[Dataset records]
^^^^^^^^
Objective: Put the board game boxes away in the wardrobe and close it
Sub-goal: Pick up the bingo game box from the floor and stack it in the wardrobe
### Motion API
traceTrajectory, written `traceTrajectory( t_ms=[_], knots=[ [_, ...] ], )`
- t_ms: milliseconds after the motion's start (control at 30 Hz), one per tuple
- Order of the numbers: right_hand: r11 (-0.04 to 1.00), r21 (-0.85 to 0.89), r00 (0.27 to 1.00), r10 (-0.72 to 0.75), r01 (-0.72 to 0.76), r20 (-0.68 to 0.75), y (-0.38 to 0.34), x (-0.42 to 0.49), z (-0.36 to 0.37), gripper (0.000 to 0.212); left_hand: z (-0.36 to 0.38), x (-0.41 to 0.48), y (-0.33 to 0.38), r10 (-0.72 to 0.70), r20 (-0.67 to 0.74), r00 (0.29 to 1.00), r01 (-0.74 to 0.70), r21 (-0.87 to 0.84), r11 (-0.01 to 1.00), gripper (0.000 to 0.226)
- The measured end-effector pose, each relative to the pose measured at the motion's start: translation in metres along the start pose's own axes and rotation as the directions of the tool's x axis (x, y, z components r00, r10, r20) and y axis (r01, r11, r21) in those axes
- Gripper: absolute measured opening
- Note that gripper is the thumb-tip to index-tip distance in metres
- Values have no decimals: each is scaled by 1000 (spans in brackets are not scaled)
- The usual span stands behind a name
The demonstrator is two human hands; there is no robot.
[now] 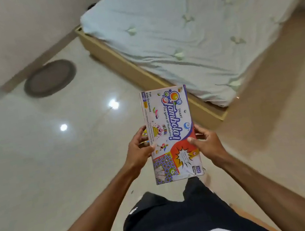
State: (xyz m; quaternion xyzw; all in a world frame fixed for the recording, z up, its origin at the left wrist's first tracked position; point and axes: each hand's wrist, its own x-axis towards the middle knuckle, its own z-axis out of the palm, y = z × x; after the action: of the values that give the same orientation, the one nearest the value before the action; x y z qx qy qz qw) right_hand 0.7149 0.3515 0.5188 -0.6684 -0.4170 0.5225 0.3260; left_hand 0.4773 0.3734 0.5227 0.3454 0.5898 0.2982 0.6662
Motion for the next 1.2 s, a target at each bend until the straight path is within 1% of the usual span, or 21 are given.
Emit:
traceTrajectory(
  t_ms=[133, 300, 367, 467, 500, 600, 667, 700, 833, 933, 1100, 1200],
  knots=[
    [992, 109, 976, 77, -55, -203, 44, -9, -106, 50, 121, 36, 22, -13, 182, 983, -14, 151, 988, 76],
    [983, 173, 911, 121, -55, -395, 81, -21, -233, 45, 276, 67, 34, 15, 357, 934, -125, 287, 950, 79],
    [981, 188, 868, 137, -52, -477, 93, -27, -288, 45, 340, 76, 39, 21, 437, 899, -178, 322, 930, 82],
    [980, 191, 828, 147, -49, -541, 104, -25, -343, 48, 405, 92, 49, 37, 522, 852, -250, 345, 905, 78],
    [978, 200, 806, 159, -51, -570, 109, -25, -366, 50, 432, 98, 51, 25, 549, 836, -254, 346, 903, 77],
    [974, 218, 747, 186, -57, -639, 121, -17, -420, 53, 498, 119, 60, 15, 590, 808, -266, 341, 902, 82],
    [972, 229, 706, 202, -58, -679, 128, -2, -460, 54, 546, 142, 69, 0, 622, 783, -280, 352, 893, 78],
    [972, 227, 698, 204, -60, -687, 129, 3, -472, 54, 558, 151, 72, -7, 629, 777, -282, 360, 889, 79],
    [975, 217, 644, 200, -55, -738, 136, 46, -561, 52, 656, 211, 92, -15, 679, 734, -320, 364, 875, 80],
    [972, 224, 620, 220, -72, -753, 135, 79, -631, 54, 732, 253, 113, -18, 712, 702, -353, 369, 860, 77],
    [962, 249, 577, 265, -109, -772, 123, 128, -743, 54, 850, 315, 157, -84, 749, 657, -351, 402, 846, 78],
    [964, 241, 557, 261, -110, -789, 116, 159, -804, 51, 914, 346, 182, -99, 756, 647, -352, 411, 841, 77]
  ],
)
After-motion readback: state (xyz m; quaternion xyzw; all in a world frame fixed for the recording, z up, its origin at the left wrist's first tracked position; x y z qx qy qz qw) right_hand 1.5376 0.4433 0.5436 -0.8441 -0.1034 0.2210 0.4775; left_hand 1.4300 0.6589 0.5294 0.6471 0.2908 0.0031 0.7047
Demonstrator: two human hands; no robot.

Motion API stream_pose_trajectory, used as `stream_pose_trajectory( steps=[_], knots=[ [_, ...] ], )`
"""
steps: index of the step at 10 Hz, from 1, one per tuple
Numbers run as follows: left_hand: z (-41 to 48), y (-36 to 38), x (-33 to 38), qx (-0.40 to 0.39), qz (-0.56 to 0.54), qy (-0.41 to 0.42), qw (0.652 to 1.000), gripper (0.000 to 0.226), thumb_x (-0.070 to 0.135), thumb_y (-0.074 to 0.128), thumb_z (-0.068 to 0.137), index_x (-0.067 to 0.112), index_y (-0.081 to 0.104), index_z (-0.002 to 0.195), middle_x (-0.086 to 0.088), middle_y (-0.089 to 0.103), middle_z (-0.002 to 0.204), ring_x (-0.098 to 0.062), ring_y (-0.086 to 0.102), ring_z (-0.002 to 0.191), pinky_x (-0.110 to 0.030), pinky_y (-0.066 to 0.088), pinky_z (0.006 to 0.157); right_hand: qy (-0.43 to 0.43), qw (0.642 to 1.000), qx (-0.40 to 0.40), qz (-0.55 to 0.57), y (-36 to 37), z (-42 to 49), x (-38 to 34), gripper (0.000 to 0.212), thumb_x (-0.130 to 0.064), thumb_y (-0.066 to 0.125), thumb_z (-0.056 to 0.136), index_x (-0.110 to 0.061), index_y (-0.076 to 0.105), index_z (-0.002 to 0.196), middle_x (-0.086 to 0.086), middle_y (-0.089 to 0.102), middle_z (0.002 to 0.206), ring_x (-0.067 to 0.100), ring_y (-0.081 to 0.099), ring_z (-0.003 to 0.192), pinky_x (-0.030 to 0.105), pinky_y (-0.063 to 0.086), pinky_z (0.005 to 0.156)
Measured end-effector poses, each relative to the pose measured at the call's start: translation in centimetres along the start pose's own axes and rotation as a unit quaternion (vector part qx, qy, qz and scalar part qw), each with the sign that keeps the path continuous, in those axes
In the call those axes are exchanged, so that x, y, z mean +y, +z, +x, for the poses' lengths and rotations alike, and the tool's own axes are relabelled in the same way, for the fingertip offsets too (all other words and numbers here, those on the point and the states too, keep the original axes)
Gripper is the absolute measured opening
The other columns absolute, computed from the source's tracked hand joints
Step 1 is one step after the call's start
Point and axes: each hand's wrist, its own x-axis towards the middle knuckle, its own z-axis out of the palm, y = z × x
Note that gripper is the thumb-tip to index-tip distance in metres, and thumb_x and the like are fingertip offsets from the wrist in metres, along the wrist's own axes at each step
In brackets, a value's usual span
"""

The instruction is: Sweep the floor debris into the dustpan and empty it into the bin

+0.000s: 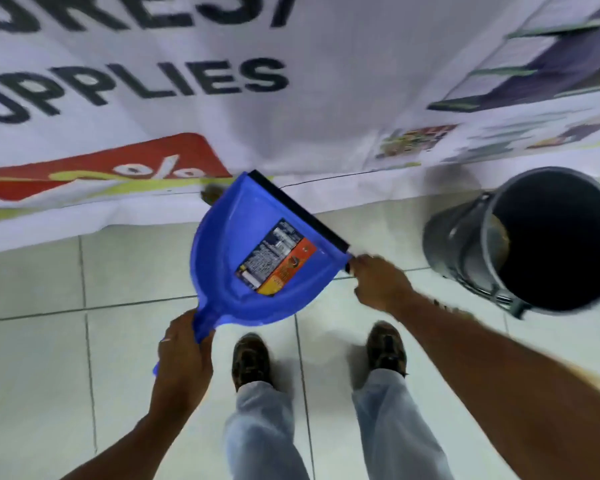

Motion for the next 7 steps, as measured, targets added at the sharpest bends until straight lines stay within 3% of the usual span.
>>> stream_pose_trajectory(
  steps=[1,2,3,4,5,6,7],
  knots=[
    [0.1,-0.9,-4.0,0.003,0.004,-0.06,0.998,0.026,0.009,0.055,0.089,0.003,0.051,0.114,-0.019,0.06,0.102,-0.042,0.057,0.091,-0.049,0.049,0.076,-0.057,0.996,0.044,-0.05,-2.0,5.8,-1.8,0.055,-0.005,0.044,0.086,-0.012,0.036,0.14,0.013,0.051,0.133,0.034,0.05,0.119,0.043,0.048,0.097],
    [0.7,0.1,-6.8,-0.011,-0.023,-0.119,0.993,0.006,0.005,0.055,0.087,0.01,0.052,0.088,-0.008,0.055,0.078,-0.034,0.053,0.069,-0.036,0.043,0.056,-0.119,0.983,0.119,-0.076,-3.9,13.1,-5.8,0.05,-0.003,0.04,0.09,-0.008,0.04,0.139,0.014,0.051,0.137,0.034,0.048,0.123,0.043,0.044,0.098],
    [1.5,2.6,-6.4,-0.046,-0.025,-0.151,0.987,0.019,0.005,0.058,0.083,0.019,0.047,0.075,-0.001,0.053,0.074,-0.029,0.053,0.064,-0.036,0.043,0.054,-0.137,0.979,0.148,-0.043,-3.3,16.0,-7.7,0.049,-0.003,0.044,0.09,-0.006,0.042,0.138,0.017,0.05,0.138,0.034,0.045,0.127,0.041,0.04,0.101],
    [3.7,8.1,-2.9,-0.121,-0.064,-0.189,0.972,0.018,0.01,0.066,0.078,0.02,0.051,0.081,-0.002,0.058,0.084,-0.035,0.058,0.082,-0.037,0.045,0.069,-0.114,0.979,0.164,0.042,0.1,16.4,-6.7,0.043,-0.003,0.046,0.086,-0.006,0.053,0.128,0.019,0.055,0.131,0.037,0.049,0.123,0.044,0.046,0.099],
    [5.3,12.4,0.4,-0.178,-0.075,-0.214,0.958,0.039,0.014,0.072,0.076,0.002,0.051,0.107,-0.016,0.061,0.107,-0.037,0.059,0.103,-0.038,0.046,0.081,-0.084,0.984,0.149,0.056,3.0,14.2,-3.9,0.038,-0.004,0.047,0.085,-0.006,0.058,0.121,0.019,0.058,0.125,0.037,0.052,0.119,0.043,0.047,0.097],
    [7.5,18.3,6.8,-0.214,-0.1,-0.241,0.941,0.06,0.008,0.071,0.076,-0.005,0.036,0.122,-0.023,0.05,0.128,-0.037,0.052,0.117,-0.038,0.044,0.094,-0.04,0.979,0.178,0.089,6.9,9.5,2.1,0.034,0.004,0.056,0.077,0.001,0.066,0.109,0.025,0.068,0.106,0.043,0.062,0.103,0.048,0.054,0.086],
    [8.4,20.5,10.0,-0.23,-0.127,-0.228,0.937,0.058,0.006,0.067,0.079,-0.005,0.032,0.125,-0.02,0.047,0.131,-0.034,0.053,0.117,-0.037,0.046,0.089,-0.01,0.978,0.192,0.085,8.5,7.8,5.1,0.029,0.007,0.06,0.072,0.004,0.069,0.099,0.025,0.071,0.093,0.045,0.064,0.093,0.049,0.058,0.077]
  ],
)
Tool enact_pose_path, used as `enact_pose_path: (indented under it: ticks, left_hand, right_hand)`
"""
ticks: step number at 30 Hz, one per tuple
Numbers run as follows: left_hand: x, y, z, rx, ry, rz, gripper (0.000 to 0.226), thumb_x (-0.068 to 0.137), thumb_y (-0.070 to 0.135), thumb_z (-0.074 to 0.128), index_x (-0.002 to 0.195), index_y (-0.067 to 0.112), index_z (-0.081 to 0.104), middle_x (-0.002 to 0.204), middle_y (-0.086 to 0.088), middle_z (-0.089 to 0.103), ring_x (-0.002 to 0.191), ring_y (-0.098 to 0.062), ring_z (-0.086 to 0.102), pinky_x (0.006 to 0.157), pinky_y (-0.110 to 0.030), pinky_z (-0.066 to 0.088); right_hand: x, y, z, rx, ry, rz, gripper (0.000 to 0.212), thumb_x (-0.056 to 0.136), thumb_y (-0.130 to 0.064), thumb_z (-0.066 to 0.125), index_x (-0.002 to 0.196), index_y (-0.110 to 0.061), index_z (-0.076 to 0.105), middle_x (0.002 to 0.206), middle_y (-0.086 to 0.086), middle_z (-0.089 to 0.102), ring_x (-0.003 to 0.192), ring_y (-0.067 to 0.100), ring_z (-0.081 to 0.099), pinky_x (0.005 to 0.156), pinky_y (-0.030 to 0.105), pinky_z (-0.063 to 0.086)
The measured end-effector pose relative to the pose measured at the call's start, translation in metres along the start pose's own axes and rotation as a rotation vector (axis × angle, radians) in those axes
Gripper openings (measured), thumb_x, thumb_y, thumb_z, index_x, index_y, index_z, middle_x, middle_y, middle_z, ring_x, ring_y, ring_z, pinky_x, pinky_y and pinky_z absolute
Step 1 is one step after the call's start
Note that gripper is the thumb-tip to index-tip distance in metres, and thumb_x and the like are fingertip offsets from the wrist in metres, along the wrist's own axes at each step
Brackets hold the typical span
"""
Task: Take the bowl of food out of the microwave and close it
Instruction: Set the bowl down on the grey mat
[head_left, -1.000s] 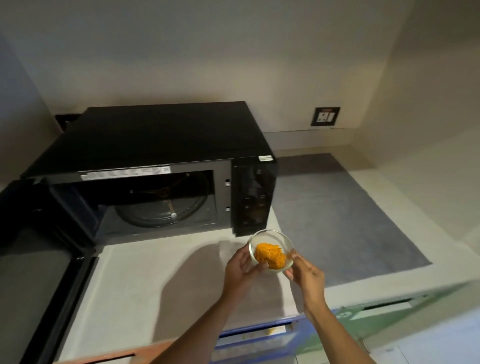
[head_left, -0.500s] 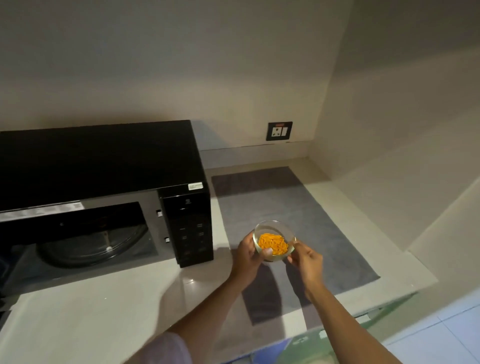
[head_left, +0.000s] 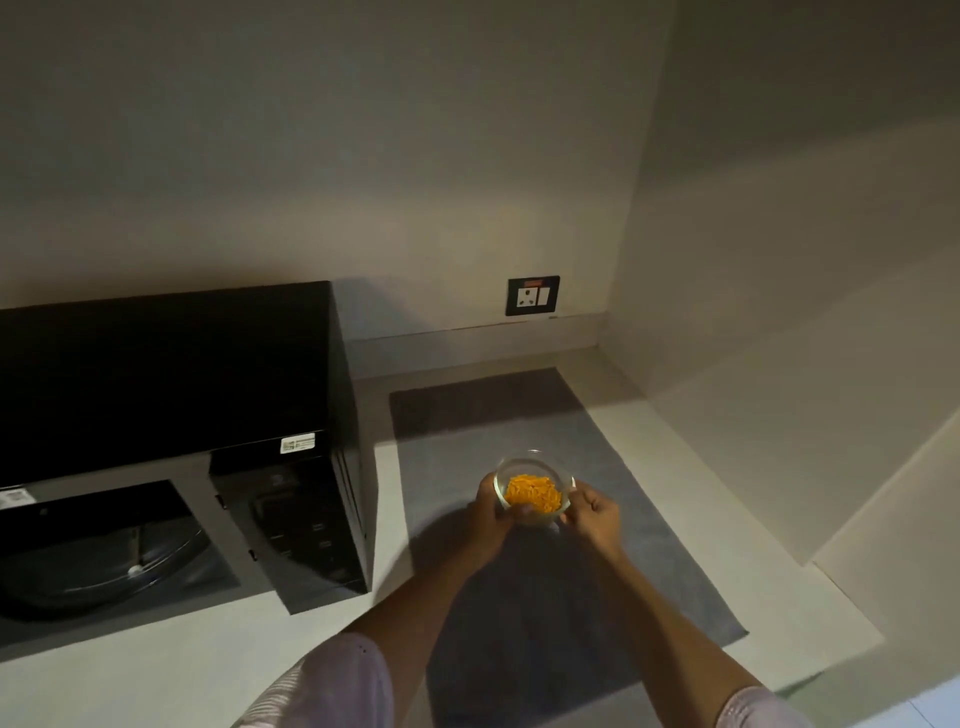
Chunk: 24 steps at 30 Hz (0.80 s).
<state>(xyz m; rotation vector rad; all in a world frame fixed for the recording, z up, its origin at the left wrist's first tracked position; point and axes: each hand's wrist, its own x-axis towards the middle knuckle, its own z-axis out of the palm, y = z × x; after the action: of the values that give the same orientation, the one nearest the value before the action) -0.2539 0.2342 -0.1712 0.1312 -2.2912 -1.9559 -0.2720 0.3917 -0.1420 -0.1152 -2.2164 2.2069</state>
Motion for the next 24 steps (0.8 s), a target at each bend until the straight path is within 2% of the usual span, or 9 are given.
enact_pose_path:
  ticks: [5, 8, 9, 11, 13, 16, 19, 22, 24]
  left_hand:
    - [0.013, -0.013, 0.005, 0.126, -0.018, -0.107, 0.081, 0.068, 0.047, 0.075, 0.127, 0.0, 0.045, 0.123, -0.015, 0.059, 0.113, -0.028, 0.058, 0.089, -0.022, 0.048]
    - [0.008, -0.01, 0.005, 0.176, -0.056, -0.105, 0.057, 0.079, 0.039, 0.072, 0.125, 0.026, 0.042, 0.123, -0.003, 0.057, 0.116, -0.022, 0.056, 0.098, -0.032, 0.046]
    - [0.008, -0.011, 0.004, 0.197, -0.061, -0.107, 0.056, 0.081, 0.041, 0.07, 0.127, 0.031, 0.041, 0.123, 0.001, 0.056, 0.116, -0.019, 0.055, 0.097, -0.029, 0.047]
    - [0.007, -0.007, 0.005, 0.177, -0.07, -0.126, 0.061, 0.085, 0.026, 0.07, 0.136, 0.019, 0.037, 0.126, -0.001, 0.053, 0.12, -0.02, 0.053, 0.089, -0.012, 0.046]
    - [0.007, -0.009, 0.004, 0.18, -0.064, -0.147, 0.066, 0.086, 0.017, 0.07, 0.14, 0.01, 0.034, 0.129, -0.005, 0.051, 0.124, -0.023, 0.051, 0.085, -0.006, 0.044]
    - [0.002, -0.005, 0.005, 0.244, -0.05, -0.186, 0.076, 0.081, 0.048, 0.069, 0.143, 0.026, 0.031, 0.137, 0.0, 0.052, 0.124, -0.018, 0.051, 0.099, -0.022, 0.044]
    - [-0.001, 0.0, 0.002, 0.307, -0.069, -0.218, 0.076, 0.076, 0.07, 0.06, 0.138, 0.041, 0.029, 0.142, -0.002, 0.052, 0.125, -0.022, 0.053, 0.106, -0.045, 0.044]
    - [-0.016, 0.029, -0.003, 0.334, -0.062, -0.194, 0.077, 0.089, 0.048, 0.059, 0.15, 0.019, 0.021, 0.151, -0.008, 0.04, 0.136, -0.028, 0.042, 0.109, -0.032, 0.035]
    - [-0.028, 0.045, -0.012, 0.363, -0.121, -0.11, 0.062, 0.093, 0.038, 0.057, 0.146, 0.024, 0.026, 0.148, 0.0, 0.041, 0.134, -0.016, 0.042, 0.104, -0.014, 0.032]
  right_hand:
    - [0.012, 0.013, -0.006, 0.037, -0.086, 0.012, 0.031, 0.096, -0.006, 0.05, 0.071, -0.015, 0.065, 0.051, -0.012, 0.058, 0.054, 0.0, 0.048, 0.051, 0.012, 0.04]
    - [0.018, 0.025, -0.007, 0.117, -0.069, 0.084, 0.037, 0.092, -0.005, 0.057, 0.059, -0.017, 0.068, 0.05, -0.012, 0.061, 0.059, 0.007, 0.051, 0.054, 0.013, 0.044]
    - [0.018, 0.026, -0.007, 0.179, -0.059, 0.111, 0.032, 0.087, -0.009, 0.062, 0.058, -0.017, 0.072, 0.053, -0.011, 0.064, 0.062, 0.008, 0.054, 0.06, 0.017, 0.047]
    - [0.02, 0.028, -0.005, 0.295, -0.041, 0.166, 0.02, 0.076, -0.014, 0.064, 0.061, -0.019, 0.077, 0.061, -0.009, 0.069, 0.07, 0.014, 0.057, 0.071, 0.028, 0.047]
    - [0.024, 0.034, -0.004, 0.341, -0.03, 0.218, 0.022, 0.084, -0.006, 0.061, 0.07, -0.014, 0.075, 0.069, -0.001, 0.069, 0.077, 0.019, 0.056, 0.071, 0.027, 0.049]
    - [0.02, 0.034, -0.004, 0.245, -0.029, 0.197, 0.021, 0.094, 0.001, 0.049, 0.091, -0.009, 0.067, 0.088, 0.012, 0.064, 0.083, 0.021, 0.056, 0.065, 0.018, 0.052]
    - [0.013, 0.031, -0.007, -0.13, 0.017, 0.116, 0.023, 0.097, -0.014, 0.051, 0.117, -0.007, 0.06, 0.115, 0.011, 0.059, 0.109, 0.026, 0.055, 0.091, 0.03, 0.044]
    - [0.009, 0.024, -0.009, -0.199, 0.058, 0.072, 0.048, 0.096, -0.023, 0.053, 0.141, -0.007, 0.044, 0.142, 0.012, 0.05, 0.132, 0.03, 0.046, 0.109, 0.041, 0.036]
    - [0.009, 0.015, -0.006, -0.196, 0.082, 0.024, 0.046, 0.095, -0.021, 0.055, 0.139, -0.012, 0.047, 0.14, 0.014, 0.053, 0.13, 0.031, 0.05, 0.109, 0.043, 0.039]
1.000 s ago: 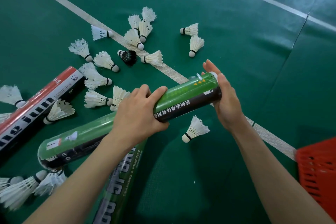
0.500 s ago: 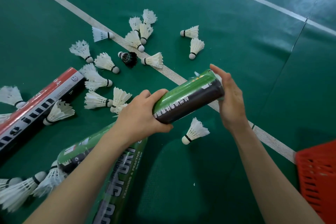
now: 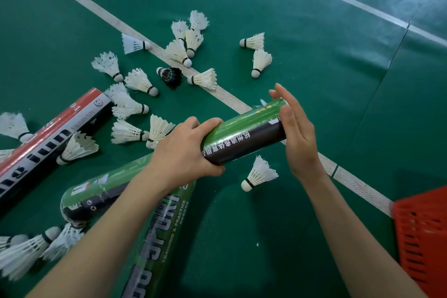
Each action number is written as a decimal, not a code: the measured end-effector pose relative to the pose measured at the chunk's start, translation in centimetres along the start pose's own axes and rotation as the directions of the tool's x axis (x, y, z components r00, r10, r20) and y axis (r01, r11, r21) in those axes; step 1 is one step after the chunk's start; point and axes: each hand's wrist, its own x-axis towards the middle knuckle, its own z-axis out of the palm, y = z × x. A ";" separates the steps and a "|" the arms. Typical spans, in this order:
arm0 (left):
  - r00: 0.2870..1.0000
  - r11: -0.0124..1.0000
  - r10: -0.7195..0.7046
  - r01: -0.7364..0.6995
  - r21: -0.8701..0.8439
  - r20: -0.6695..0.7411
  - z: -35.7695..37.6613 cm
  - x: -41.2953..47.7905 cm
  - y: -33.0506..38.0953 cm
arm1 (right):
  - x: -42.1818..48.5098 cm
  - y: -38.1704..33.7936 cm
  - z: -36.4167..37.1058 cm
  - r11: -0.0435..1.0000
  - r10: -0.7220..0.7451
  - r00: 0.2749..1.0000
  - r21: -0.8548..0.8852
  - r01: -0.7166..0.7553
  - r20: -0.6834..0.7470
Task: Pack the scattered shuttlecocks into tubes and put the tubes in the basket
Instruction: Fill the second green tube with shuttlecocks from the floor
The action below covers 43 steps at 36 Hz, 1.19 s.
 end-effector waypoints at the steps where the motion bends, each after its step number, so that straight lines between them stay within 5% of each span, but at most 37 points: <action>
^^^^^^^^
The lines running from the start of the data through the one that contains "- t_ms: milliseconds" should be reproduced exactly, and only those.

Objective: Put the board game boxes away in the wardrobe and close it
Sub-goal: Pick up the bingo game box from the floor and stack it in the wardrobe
### Motion API
traceTrajectory, written `traceTrajectory( t_ms=[_], knots=[ [_, ...] ], )`
- t_ms: milliseconds after the motion's start (control at 30 Hz), one per tuple

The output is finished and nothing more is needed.